NVIDIA’s AI-Powered ‘Content-Aware Fill’ is Mind-Blowing

NVIDIA is taking Photoshop-style “Content-Aware Fill” to the next level. The company has introduced a new state-of-the-art technique that uses AI to realistically reconstruct photos. This 2-minute video introduces the technology and contains examples that may blow your mind.

What’s amazing about NVIDIA’s system and the current “Content-Aware Fill” in Photoshop is that NVIDIA’s tool doesn’t just glean information from surrounding pixels to figure out what to fill holes with — it understands what the subject should look like.

For example, if you were to run Content-Aware Fill on a blank space where a subject’s eye should be, the result will be the space filled in with surrounding features — things like the skin, eyebrow, or nose. NVIDIA uses deep learning and knows that the space should be filled with an eye, so it adds a computer-generated eye.

For example, when giving this portrait photo with huge sections missing…

A portrait with many, many pixels missing.

This is what Photoshop’s Content-Aware Fill gives you:

Photoshop’s Content-Aware Fill result

And here’s what NVIDIA’s technique creates:

NVIDIA’s result

While it may not be perfect, it’s significantly more similar to what the original photo looked like than Photoshop’s reconstruction based on surrounding pixels.

The original photo

The feature can be used to both fill in holes in photos and remove existing things in a photo (just like Content-Aware Fill).
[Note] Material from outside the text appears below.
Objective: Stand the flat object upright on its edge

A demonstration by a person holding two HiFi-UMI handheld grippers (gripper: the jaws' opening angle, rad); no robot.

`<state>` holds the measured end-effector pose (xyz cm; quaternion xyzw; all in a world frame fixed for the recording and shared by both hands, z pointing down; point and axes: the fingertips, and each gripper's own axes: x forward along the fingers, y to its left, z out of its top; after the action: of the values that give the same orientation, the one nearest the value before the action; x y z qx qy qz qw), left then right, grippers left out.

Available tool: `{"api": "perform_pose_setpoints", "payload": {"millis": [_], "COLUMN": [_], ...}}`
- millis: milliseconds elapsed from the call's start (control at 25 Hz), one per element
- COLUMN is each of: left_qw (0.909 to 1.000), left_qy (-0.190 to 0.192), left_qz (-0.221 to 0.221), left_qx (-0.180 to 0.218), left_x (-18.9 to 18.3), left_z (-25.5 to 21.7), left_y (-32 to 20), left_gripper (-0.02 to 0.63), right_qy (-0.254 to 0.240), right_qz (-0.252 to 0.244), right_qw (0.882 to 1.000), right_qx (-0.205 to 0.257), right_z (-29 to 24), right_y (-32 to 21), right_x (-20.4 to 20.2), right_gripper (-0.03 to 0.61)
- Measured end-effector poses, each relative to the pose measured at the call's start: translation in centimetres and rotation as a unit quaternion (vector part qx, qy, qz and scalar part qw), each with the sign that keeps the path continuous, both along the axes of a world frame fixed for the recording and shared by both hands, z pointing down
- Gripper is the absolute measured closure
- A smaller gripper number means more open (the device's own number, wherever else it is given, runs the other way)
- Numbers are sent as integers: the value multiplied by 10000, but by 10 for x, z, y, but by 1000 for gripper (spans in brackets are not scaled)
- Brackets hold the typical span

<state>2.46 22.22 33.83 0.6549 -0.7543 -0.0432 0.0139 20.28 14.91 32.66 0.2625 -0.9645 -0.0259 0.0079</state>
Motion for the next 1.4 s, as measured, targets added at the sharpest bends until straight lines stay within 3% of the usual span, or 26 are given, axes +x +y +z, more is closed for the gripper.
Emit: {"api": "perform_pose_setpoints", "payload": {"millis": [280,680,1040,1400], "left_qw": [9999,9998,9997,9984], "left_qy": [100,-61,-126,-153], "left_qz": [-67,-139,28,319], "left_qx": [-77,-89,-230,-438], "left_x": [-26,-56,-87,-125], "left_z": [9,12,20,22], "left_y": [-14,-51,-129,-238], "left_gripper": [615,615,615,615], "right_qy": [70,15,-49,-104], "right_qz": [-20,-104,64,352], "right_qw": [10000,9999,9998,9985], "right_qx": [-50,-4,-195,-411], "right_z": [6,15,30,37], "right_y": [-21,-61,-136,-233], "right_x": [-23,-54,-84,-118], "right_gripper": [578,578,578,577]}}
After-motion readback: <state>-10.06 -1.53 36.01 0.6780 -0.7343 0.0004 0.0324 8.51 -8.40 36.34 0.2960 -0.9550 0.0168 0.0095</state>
NVIDIA researchers have published a new paper detailing their creation, titled “Image Inpainting for Irregular Holes UsingPartial Convolutions.”

“Our model can robustly handle holes of any shape, size location, or distance from the image borders,” the researchers write. “Previous deep learning approaches have focused on rectangular regions located around the center of the image, and often rely on expensive post-processing. Further, our model gracefully handles holes of increasing size.”

The researchers trained their AI using 55,116 random masks of holes and streaks that were applied to huge collections of photos. By examining both the versions with missing areas and the original photos, the neural network learned how to reconstruct missing pixels from photos.

An additional 25,000 masks were used for the testing phase to validate accuracy.

Here are some additional before-and-after examples of heavily erased photos reconstructed by NVIDIA’s system:

“To the best of our knowledge, we are the first to demonstrate the efficacy of deep learning image inpainting models on irregularly shaped holes,” the researchers write.

No word yet on if or when we’ll see this technology released in a real-world software program.